Shooting with a cannon on birds

While the reason are usually finer grained, a possibility to stabilize things further is to add a penalty to the loss whenever NaNs are encountered. This behavior is by default enabled using the default minimizer strategy. This can be tuned however to be more or less tolerant.

Graph and gradient modes

There is a tutorial available about run modes. Consider going through that to understand the different modes.

Which mode should I run in?

Graph

In general, for debugging purpose, use graph=False. This allows to step through and have all the numbers. If, on the other hand, the problem is more advanced and seems to behave differently between graph=False and graph=True, consider debugging with this two modes. For all other purposes, the default mode 'auto' is best.

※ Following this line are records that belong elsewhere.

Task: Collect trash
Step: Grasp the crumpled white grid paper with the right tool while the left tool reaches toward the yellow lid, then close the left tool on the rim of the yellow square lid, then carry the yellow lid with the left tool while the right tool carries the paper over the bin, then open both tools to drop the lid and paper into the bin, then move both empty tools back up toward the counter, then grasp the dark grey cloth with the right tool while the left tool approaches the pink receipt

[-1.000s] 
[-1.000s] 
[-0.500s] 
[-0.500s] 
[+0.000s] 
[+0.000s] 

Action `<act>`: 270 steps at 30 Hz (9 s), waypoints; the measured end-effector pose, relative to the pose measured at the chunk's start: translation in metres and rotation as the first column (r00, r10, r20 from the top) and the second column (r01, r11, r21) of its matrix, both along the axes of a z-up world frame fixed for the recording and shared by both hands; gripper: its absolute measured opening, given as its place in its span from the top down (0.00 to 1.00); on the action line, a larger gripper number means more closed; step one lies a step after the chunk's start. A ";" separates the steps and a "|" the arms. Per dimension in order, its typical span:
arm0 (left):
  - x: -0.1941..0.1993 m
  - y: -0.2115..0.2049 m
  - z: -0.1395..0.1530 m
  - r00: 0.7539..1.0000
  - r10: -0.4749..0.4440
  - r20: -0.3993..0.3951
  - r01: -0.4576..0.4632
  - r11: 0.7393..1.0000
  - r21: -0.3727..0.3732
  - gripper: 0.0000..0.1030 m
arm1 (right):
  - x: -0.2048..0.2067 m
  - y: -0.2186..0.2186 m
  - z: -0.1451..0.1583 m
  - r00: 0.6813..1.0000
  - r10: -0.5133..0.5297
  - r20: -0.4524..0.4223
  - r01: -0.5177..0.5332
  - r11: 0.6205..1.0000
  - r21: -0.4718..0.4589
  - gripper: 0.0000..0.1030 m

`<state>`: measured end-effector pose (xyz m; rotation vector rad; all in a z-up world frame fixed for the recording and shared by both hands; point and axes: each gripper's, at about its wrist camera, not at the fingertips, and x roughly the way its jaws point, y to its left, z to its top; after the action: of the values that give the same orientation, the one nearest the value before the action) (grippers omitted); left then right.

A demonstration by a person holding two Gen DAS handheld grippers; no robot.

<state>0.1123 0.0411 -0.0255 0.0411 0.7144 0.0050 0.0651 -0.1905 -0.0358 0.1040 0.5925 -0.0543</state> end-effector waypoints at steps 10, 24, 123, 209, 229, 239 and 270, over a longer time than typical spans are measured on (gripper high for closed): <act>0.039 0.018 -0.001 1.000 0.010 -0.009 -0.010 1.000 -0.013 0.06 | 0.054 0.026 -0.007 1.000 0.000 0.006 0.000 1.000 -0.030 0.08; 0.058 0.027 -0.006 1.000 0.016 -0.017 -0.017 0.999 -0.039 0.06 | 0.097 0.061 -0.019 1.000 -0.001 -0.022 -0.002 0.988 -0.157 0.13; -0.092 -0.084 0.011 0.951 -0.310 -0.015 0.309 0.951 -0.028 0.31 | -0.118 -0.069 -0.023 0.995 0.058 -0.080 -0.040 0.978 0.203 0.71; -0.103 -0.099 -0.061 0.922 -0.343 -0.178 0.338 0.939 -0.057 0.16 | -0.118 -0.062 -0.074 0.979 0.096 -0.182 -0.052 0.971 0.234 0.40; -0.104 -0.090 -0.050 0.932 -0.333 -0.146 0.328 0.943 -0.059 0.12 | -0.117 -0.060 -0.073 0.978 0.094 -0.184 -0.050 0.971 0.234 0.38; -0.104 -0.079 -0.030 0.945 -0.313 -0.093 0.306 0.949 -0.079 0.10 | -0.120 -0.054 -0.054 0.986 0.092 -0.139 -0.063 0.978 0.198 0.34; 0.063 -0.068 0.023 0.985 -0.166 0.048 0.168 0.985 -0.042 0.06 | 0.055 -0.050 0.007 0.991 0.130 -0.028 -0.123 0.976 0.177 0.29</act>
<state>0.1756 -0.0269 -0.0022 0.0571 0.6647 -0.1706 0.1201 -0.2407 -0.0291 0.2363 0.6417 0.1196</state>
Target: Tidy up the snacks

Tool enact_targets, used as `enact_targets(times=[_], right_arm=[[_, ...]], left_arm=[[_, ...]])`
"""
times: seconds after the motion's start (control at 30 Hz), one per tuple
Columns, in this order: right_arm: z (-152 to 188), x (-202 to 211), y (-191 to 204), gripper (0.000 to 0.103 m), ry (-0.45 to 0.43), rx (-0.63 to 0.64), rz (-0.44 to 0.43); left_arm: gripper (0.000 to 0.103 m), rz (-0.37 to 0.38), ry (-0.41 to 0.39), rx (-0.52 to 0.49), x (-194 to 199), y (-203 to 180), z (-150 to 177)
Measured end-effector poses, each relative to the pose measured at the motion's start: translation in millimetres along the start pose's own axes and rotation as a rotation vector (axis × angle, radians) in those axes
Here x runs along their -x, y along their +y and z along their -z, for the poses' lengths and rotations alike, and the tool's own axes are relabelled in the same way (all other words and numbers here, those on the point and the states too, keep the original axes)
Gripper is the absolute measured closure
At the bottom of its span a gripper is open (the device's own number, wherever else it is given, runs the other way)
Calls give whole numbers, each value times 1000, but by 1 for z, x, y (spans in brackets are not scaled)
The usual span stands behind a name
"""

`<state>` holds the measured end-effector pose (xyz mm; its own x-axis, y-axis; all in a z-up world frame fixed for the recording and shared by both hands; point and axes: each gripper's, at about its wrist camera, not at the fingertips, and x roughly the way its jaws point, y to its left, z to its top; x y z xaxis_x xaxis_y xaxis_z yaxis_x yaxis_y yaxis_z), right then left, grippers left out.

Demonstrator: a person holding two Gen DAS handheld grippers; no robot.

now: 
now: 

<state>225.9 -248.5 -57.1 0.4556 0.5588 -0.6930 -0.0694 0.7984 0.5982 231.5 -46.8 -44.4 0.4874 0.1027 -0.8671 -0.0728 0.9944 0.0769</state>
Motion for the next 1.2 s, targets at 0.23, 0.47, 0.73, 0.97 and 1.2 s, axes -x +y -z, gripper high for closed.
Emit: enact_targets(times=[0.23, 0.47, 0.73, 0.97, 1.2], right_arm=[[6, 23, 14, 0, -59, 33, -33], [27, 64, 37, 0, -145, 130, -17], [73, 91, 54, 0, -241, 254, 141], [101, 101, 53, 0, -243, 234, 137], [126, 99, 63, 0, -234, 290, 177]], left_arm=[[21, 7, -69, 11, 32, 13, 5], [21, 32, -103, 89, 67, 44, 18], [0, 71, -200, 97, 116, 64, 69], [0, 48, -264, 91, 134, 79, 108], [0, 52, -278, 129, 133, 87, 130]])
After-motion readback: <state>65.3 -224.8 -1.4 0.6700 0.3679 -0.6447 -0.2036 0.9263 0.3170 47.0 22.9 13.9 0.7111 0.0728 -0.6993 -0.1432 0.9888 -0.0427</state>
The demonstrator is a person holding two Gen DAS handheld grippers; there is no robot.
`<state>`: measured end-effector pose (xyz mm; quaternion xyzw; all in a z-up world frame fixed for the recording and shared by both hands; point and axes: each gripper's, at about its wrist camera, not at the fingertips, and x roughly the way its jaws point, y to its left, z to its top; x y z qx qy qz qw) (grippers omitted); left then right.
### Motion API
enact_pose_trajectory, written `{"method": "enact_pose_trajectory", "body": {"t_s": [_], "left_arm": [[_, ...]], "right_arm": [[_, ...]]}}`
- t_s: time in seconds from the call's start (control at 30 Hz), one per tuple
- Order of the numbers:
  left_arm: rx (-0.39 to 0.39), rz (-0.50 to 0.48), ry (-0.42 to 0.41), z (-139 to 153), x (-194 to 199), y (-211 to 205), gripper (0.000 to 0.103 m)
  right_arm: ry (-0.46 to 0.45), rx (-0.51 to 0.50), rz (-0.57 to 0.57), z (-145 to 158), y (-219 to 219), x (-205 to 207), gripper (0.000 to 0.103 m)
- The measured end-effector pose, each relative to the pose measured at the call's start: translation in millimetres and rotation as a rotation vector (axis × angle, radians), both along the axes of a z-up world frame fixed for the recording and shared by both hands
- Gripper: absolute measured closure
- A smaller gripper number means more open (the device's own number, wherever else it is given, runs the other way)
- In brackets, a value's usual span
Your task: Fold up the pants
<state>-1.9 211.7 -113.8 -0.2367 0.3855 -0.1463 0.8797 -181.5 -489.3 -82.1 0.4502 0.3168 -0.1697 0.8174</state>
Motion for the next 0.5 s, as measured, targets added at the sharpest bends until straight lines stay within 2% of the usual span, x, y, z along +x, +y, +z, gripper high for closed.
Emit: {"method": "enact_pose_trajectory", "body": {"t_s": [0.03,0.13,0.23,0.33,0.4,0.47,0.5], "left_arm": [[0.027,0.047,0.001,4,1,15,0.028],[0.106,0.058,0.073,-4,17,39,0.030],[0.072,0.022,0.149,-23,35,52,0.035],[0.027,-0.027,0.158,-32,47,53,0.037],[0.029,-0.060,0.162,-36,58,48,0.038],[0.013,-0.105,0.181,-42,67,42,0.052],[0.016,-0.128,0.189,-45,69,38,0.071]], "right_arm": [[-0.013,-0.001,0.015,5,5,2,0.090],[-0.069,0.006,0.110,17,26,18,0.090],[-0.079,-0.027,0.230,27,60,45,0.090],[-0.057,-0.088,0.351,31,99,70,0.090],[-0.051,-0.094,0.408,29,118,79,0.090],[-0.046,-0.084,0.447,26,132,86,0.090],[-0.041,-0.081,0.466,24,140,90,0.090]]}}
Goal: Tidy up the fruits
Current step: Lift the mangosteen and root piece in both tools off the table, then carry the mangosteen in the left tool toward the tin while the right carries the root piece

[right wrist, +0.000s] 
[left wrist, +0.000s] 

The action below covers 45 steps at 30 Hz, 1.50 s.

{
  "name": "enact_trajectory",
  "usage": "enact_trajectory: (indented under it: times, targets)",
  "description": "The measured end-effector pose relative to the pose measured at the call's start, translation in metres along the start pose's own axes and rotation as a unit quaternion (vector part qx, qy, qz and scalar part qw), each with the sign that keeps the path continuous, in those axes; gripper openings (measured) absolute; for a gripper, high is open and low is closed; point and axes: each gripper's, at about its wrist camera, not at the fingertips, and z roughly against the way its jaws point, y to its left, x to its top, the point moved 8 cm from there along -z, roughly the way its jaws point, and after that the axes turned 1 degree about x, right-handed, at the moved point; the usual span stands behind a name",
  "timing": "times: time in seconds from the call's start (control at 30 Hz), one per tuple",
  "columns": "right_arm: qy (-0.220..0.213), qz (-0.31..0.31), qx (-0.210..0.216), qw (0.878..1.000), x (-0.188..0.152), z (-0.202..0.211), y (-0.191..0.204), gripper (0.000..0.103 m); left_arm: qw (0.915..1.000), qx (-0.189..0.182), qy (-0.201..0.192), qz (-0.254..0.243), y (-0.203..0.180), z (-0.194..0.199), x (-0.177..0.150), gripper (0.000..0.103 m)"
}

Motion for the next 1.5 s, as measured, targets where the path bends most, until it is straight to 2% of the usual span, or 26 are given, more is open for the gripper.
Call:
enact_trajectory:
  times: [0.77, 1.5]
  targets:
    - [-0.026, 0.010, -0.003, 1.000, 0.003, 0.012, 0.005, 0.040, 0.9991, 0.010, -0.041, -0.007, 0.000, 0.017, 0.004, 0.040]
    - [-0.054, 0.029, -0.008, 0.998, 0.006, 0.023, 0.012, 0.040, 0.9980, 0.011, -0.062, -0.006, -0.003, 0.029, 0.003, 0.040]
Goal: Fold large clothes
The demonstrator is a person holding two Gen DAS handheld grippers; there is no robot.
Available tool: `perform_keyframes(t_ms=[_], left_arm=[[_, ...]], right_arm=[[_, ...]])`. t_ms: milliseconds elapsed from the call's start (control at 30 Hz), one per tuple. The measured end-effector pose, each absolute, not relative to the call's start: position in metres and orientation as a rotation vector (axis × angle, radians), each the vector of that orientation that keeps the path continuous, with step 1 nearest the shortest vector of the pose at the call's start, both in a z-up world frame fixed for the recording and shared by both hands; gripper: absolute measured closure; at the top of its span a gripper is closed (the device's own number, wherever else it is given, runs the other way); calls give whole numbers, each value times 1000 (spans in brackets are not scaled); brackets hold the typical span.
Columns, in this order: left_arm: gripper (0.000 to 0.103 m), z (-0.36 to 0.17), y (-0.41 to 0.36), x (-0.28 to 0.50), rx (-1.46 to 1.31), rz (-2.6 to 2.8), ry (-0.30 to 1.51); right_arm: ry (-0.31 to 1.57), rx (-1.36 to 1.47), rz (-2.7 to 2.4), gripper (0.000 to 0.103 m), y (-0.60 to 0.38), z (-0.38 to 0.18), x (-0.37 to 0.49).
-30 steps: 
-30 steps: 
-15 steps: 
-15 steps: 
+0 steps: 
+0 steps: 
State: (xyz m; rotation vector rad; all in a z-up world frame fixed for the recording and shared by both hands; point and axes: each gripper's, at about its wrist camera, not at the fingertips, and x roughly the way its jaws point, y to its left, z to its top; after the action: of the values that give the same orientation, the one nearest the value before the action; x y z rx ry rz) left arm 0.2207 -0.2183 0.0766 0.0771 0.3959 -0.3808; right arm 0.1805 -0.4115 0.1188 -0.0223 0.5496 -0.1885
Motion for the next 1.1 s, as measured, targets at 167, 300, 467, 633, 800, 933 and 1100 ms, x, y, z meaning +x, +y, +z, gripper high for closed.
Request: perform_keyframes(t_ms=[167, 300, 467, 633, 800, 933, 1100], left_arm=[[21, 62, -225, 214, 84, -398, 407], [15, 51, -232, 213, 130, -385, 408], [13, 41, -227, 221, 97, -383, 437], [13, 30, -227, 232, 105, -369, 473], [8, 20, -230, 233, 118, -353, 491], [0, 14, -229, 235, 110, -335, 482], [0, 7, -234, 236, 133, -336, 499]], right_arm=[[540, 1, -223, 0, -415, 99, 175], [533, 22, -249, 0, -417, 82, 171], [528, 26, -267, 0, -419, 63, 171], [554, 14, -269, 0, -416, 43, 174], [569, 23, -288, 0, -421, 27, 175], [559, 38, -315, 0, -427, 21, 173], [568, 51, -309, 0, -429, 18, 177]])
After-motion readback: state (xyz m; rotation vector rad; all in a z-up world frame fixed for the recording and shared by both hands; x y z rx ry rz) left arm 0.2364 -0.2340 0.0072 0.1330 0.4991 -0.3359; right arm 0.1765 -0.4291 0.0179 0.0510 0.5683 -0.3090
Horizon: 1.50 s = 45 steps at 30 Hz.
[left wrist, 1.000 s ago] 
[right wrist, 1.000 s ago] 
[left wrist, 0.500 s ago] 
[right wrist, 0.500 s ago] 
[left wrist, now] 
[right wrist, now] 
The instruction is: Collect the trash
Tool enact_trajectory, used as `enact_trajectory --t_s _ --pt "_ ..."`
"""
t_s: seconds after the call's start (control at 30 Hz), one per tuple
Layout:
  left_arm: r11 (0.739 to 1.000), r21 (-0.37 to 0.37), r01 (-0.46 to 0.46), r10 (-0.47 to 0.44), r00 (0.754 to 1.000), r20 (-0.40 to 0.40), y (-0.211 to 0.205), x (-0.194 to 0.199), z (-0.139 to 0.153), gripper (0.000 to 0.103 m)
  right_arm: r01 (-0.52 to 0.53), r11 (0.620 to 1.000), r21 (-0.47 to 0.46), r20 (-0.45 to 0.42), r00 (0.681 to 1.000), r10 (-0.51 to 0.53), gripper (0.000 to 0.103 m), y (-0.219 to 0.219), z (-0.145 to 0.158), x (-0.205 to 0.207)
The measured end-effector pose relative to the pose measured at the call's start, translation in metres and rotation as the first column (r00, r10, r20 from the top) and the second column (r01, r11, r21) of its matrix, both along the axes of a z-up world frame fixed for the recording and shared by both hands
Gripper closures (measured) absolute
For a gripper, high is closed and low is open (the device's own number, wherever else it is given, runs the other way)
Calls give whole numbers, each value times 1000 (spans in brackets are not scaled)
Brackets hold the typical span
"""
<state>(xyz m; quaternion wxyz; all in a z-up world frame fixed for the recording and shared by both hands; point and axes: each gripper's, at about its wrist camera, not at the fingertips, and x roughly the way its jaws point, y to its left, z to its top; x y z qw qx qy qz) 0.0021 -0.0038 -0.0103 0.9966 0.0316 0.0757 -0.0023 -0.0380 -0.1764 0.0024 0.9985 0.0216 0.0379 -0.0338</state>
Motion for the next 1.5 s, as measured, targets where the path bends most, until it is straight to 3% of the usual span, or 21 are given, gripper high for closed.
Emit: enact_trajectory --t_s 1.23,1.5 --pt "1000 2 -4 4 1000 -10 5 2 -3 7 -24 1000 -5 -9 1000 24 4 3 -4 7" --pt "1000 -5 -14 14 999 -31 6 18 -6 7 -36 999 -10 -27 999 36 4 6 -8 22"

  • Are all operations written in TF?
    • yes: are they many calls with different arguments, e.g. calling the loss value once, then changing norm_range?
      • yes: graph=False may improve the performance or cleaning regularly the cache zfit.run.clear_graph_caches()
      • no: use the default graph='auto'
    • no: are they wrapped within z.py_function?
      • yes: default
      • no: if they can't be wrapped (as the last possibility to consider), set graph=False. Furthermore, since graph mode will break this implementation, consider adding a zfit.run.assert_executing_eagerly().

Gradients

  • Is there any non-TensorFlow functionality that changes between calls to a loss/pdf based on Python/Numpy logic? For example if a shape from SciPy is used, wrapped with z.py_function or even in complete eager mode.
    • no: use the autograd (or maybe an internal minimizer gradient for stability, in some cases this can be beneficial)
    • yes: disable the autograd with zfit.run.set_mode(autograd=False) and maybe use an internal minimizer gradient.

Custom PDFs and Funcs

Sampling

PDF works, sampling odd None error

Make sure that the shape is known. Before returning your value in the overriden function (e.g. _unnormalized_pdf), set the shape of it explicitly to the shape of the input. For example, if the data is unstacked as a, b = z.unstack_x(x), the shape can be set as probs.set_shape(a.shape), where probs is the return value of the overriden function.